For those of you who love morbid details, here’s a sneak couple of sentences by Oveknausgaard writing about the operation itself: “The silence was total. The single focus of attention was a head clamped in a vise in the middle of the room. The upper part of the skull had been removed, and the exposed edge covered in layer after layer of gauze, completely saturated with blood, forming a funnel down into the interior of the cranium. The brain was gently pulsating within. It resembled a small animal in a grotto. Or the meat of an open mussel.”
The article is fascinating, upsetting, informative and penetrating (in more ways than one).
Here, again, is the link: http://www.nytimes.com/2016/01/03/magazine/karl-ove-knausgaard-on-the-terrible-beauty-of-brain-surgery.html
Picture: Dr. Mentor Petrela and Dr. Artur Xhumari close up the head of Ilmi Hasanaj. The author, Karl Ove Knausgaard, stands second from right.
Credit Paolo Pellegrin/Magnum, for The New York Times
Monday, January 18, 2016
I’m finding that I often worry about my brain. Did my surgery somehow compromise my IQ/Intellect/ability to think?
Did my operations or radiation treatment accelerate the odds of Alzheimer’s or Dementia or some other quick slide into senility?
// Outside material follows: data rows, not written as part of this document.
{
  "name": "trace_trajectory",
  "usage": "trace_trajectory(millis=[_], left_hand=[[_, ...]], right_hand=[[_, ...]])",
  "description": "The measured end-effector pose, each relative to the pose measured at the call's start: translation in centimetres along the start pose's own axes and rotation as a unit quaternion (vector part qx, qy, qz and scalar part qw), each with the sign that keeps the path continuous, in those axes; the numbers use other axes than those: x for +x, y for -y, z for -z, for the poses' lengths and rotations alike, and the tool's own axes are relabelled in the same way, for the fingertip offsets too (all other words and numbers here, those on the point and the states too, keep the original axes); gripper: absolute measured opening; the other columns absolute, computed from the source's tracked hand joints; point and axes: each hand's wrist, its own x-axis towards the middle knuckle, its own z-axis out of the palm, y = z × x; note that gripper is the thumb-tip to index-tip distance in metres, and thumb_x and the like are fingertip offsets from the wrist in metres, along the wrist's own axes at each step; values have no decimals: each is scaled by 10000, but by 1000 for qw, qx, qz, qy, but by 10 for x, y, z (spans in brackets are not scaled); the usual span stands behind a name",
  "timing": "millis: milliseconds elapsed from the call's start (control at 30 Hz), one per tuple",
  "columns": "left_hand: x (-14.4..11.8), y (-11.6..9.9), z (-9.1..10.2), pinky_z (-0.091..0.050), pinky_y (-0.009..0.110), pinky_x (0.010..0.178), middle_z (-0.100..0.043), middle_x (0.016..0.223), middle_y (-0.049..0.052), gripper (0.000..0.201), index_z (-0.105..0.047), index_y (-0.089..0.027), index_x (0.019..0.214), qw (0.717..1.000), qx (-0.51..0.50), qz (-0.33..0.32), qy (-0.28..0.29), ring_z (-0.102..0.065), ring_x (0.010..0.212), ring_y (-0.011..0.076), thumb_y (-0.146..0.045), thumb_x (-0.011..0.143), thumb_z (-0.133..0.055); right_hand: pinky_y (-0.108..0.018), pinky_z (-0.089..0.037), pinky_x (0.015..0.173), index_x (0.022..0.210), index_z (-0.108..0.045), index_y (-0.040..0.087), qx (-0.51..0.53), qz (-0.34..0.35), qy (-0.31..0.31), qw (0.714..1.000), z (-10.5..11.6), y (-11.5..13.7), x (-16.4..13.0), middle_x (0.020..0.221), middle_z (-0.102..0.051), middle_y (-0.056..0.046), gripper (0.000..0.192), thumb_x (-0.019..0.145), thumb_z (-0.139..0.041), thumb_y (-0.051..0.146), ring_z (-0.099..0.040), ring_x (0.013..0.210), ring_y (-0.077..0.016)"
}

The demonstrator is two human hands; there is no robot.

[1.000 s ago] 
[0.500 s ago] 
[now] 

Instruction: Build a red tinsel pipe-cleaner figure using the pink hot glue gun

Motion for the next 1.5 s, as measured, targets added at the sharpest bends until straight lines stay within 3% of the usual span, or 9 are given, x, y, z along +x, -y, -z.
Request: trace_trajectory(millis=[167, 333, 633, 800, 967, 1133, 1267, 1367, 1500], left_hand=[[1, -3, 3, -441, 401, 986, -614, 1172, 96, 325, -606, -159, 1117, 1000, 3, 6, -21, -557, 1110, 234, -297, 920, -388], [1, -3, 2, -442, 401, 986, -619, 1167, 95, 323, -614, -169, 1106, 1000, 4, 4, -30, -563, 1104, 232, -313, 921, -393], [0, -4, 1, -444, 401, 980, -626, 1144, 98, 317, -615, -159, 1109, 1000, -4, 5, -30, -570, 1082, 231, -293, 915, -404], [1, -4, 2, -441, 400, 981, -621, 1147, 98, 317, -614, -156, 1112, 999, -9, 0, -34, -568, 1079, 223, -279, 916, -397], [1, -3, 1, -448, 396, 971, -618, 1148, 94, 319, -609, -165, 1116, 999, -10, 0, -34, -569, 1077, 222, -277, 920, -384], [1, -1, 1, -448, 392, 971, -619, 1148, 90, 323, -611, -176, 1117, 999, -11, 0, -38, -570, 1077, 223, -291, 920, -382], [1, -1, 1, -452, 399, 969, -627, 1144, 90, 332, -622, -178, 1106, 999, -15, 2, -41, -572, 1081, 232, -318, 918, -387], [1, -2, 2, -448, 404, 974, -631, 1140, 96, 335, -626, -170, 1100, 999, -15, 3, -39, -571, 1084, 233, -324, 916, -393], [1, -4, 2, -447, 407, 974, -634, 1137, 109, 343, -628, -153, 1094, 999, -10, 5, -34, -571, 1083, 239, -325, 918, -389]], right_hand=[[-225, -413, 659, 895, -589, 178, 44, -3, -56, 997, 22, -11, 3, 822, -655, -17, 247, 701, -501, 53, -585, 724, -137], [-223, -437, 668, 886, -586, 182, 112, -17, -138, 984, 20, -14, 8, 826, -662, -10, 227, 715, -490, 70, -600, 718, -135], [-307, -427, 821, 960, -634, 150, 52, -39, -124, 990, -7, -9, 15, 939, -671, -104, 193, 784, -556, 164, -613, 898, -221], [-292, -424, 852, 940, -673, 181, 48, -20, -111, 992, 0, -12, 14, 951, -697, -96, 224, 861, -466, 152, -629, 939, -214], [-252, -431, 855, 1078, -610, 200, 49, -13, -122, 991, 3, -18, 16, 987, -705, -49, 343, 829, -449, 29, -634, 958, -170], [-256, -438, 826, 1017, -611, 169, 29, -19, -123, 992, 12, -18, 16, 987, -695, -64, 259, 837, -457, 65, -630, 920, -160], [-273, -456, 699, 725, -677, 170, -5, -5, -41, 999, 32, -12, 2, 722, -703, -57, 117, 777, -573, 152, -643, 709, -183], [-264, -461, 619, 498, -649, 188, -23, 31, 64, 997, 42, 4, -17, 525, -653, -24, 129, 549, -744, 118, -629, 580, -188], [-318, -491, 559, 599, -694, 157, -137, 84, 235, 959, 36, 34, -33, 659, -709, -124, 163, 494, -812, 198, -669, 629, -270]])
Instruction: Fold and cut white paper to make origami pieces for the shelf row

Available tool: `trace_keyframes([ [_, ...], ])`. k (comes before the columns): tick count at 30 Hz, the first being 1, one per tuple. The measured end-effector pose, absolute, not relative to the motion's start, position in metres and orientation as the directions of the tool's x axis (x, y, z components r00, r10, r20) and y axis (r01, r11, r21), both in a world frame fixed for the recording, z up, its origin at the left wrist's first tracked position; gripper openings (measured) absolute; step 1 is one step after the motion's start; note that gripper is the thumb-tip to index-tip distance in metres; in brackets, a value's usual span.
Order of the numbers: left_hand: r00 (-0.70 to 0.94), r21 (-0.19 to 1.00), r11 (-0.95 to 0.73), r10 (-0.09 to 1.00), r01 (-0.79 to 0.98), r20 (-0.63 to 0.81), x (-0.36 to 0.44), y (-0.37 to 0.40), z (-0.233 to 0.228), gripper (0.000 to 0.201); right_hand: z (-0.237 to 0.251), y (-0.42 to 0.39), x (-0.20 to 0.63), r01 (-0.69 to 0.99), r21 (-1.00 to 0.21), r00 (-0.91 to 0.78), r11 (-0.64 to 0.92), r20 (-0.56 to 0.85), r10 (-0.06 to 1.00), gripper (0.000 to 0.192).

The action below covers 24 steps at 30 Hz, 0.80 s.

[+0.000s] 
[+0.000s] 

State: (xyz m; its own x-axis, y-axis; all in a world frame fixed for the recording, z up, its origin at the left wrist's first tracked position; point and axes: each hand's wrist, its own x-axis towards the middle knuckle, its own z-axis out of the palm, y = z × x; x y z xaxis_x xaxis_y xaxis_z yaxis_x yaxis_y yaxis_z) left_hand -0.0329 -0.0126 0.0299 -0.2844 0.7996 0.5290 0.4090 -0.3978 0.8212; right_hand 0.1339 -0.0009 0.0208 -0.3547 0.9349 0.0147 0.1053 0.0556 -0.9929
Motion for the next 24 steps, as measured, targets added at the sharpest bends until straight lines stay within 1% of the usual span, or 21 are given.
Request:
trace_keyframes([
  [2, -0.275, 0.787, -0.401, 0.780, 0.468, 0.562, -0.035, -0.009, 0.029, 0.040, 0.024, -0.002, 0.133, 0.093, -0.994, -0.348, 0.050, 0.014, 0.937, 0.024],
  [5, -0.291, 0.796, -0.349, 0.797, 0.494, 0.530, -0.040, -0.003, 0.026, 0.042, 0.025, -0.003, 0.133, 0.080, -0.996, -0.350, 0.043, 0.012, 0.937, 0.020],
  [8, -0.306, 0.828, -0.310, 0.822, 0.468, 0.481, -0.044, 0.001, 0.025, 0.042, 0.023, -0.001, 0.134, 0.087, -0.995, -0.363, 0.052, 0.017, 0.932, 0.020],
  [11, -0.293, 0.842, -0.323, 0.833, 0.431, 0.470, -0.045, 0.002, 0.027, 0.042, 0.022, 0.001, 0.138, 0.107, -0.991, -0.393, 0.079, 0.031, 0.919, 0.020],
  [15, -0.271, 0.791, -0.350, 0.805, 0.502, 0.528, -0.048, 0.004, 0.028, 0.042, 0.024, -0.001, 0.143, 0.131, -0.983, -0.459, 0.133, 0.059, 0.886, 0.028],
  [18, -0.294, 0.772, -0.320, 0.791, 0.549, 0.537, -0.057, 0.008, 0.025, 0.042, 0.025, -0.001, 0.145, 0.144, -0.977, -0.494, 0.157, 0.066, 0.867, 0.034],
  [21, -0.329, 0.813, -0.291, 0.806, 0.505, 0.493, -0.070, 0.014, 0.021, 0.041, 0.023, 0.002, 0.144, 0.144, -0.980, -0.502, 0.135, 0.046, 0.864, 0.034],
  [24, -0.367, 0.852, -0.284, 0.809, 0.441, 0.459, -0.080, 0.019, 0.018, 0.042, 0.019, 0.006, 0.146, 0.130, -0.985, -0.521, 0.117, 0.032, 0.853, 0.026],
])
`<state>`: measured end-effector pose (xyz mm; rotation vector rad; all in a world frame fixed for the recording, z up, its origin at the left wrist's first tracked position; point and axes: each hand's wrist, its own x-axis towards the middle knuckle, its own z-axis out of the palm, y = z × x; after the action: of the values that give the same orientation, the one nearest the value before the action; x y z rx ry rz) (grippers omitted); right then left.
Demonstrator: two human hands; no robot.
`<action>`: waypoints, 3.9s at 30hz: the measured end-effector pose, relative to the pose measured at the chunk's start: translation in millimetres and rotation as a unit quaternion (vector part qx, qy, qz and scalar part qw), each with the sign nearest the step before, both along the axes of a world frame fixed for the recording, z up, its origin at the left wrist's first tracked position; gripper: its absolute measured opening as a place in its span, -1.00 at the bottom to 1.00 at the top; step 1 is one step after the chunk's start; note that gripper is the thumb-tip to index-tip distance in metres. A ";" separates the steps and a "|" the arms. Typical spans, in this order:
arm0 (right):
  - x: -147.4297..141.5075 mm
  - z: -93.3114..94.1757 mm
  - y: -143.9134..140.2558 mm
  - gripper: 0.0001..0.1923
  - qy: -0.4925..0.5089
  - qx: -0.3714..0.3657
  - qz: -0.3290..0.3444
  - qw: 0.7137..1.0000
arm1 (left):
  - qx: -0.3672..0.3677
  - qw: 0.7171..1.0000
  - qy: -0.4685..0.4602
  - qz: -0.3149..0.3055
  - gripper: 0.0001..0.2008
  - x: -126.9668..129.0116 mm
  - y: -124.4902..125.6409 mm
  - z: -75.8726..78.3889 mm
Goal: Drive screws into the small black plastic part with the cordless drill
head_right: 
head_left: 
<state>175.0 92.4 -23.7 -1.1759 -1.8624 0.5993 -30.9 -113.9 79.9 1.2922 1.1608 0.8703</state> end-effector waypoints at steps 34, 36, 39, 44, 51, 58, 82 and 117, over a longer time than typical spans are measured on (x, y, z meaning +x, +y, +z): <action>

Those days when I walk into a room and forget why I walked into the room, I cringe with fear that I am somehow, someway going to quickly end up sitting on a stool in the kitchen corner where I can’t harm myself or anybody else.
It’s with that series of worries that I’m glad that the Alzheimer’s Associations has this great web page of tips on “10 Ways to Love Your Brains.” - https://alz.org/abam/#loveYourBrain
When they say “Love Your Brain”, what they really mean is to: “Show your brain some love! Your brain is the command center of your body — and just like your heart, lungs and other critical organs, it deserves to be a priority when it comes to your health. Use these 10 tips to help reduce your risk of cognitive decline.”
That last sentence - “Use these 10 tips to help reduce your risk of cognitive decline” – is just what I needed to read today (especially since I was convinced that I inexplicably lost my wallet yesterday).
Here’s the 10:
- Break a sweat
- Butt out
- Heads up!
- Catch some ZZZ's
- Buddy up
- Hit the books
- Follow your hear
- Fuel up right
- Take care of your mental health
- Stump yourself
They are, however, examples of pretty colloquial American English. So if these you don’t quite understand these headings, you may want to read the descriptions on their web page: https://alz.org/abam/#loveYourBrain
Having written that, let me revise that sentence to say, “Even if you do think you understand those headings, I suggest you give this web page a good read and an even longer “think.”